Work instructions: Scan the data below for the string "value". Copy every line where it appears.

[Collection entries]
----------
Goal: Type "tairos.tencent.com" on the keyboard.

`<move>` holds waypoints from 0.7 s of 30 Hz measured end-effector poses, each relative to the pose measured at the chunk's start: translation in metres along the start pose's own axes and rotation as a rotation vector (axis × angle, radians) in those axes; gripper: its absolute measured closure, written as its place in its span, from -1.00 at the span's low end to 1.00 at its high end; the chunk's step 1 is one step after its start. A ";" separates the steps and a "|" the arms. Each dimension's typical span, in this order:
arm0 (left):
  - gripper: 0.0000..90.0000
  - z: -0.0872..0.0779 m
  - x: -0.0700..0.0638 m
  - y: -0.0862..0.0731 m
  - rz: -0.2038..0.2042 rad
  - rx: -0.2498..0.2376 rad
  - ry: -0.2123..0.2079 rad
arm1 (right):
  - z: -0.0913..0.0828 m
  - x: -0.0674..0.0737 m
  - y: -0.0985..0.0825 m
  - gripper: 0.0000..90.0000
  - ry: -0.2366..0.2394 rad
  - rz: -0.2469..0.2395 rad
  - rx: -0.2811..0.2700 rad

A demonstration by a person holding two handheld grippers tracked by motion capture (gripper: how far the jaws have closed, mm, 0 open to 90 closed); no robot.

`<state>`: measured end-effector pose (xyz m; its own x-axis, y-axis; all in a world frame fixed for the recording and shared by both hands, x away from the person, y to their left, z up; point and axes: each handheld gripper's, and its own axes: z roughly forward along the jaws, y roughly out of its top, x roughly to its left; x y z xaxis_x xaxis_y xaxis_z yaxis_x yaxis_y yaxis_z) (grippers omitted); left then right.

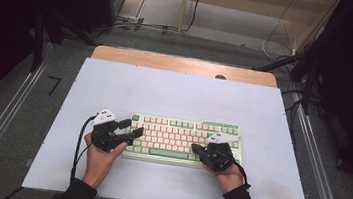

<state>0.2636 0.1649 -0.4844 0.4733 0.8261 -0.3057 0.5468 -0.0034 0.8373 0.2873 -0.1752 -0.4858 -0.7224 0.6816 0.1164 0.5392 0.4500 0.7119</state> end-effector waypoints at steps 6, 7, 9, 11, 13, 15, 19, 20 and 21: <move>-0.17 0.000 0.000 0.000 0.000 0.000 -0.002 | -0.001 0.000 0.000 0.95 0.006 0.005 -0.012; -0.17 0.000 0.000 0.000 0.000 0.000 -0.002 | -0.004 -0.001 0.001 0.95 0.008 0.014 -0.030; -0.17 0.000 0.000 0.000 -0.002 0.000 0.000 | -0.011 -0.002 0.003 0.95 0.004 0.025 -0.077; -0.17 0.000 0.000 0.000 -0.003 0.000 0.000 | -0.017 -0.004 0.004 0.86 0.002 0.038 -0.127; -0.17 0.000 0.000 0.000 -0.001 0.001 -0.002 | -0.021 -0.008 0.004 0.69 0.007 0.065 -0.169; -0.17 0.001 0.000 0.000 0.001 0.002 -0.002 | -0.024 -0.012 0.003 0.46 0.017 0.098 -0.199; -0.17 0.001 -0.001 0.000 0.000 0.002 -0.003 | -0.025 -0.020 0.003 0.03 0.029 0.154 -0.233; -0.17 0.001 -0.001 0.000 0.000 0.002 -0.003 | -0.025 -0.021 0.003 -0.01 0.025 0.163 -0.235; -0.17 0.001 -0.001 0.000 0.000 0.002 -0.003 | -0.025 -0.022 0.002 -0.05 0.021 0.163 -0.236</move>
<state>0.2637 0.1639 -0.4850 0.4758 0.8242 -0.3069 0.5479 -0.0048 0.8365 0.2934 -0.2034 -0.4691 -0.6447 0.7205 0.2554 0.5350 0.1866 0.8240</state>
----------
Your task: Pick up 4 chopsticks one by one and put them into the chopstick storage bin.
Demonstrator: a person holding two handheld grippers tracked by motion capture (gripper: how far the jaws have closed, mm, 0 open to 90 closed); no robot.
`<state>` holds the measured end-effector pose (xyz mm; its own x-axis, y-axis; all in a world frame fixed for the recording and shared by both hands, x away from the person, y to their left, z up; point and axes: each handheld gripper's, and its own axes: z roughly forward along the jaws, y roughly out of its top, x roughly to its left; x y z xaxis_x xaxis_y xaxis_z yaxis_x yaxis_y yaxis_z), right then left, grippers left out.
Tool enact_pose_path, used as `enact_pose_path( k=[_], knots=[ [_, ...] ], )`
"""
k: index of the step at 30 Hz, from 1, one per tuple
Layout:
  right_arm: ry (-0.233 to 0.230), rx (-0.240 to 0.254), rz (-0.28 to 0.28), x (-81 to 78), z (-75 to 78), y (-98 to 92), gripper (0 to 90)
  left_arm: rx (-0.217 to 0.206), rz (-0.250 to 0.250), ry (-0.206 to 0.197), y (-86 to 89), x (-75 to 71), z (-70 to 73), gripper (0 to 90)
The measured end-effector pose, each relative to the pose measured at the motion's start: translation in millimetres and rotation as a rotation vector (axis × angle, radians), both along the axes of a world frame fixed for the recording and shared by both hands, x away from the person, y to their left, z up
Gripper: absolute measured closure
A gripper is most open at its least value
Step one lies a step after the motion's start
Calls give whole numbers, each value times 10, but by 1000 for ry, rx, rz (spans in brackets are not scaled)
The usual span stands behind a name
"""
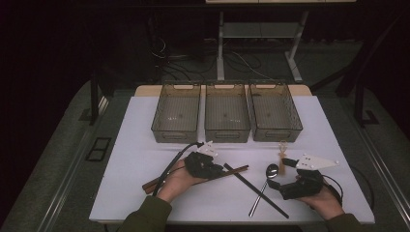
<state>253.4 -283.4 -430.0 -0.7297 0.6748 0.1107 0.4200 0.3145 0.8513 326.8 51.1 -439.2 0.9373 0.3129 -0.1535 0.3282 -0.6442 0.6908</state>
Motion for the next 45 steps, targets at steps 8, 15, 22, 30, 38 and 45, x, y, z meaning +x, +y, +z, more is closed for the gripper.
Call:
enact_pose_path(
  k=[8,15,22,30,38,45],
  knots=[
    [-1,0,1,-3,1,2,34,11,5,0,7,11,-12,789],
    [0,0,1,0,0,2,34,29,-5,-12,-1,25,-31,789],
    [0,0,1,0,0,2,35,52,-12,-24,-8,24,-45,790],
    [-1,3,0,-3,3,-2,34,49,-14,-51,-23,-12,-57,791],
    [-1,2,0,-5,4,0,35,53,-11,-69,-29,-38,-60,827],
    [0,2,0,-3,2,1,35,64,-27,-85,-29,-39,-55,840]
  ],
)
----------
Output for this exercise:
A gripper is most open at its least value
Calls give whole numbers, each value times 10, but by 1000 for ry, rx, rz (spans in brackets are not scaled)

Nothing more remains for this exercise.